20 Yard Accelerations: Develop Elite Transition Speed
Speed kills in basketball, but only if you can control the ball while moving at full throttle. The 20 Yard Acceleration is a fundamental conditioning and ball-handling drill designed to improve your first-step explosiveness and open-court speed. Whether you are a point guard pushing the break or a wing filling the lane, this drill bridges the gap between raw athleticism and functional basketball speed.
How to Perform This Drill
- Set the stage: Place two cones exactly 20 yards apart (roughly the distance from the baseline to the opposite free-throw line).
- Load your stance: Stand at the starting cone with the basketball, leaning your body forward aggressively until you feel like you are about to fall; this uses gravity to aid your initial burst.
- Explode out: Drive your back foot into the floor and launch into a sprint, ensuring your first step is powerful and covers ground.
- Push the ball: Execute a "speed dribble" by pushing the ball out in front of you, allowing your feet to chase the ball rather than dribbling by your hip.
- Maintain technique: Keep your dribble tight and controlled while sprinting at 100% effort, minimizing the number of dribbles needed to cover the distance.
- Finish strong: Sprint all the way through the second cone—do not decelerate until you have completely crossed the finish line.
Why This Drill Works
In a game, transition opportunities vanish in a split second, and the player who reacts fastest controls the possession. This drill trains your neuromuscular system to generate maximum force instantly, replicating the mechanics needed to blow by a defender or lead a fast break. By combining sprinting mechanics with ball handling, you learn to maintain possession at top speed without sacrificing stride length or balance, ensuring you become a threat from end to end.
Pro Tips
- Stay low: Keep your center of gravity low during the first 10 yards to maximize horizontal force; if you stand up straight too early, you lose acceleration.

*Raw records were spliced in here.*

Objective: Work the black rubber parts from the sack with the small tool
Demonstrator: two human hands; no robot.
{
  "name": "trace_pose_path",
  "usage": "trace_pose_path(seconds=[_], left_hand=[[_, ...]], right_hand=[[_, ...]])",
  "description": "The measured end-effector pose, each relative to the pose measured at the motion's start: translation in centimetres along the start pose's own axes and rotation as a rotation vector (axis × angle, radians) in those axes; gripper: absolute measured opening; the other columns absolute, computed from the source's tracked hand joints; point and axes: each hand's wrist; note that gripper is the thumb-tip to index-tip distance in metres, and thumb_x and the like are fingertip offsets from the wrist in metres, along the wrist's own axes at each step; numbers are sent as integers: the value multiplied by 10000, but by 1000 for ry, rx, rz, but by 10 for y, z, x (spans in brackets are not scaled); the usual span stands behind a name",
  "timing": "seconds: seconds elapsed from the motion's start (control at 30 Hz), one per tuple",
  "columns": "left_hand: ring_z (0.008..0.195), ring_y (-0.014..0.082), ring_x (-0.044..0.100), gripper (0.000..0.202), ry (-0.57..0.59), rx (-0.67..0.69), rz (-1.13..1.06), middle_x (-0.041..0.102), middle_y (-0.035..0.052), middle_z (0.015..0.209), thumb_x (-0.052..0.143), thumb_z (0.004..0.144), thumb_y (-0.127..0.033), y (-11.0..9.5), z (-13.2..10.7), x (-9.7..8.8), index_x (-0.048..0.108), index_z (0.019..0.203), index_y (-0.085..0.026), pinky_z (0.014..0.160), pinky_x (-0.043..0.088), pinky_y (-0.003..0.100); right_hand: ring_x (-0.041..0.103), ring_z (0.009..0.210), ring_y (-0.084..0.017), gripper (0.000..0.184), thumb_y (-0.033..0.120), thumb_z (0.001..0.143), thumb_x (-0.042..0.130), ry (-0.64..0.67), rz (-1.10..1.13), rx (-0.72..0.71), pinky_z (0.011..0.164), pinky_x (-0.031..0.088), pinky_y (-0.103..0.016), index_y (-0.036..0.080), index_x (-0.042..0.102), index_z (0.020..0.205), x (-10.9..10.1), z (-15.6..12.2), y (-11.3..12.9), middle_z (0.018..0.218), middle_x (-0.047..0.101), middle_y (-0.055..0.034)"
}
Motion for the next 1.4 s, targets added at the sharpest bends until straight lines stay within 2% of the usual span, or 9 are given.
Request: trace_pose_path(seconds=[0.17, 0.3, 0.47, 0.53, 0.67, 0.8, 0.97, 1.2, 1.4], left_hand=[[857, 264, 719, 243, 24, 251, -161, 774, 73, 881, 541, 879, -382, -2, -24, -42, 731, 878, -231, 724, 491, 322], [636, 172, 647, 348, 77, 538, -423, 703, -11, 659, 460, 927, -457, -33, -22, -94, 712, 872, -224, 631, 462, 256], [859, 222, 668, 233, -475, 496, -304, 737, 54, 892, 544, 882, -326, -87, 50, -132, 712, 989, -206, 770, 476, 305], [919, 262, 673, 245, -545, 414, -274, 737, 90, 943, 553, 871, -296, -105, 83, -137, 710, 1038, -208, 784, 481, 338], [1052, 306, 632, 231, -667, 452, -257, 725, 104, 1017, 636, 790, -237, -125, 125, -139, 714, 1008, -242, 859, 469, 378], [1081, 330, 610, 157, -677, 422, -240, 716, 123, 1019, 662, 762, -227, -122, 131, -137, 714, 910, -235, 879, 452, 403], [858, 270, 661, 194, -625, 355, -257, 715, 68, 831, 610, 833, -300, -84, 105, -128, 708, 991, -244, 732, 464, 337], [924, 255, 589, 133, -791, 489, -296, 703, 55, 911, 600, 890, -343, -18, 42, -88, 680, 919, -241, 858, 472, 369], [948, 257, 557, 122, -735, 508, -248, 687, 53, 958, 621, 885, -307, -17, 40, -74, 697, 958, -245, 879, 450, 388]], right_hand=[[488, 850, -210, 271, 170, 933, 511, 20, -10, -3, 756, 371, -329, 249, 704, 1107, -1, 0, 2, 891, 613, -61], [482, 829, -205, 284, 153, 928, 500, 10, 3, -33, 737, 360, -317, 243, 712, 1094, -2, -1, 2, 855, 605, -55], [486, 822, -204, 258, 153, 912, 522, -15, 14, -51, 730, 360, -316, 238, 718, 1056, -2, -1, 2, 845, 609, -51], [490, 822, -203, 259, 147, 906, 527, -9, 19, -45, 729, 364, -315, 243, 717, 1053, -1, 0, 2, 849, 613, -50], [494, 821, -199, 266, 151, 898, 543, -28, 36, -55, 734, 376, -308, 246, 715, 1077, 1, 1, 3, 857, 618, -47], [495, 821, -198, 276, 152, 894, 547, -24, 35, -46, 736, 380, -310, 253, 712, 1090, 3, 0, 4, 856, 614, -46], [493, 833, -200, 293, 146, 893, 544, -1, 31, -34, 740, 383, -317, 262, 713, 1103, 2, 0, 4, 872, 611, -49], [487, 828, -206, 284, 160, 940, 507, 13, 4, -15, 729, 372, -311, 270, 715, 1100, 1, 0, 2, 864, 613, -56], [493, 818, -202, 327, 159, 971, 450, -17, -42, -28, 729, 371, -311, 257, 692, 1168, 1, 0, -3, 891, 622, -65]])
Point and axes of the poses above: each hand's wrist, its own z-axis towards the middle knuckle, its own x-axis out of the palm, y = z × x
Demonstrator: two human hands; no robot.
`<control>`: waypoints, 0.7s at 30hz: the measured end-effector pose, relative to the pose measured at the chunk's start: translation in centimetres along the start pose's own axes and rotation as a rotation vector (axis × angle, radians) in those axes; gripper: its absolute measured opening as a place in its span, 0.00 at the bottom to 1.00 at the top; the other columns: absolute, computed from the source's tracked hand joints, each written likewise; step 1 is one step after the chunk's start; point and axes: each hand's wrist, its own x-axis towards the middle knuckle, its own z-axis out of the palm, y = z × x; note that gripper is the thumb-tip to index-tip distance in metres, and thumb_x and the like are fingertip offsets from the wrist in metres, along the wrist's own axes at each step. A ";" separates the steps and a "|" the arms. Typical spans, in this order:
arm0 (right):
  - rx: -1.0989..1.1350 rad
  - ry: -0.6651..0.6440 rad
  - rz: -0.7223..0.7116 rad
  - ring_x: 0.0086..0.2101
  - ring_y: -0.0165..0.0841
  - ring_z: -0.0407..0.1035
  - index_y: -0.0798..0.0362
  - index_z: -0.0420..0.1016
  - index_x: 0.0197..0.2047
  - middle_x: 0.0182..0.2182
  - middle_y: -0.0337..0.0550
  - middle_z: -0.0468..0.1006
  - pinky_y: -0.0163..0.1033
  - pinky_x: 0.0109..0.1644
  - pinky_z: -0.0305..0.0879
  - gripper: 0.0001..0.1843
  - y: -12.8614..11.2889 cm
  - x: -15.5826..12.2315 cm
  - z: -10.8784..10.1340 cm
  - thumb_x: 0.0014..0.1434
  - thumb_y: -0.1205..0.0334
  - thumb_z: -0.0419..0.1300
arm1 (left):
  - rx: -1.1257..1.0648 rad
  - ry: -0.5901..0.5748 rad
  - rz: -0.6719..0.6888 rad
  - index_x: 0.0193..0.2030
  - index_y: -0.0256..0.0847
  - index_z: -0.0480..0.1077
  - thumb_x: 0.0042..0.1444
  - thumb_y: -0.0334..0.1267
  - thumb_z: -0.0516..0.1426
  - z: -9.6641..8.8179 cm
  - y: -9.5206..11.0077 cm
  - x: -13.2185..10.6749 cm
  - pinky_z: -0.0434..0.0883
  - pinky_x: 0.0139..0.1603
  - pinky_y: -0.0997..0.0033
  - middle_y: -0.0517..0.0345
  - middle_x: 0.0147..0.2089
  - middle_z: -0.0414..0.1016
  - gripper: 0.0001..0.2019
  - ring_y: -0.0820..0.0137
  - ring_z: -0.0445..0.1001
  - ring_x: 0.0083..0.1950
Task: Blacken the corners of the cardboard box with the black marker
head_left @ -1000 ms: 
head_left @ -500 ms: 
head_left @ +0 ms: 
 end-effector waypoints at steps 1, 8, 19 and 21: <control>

- Pump your arms: Use your off-hand arm aggressively to generate momentum, syncing your arm swing with your stride just like a track sprinter.
- Chin to rim: Even though your body is leaning forward, keep your head up and eyes scanning the floor to simulate reading the defense in transition.
- Extend the dribble: The most common mistake is keeping the ball too close to the body; push the ball far enough ahead so you can run at full speed without the ball getting stuck under your feet.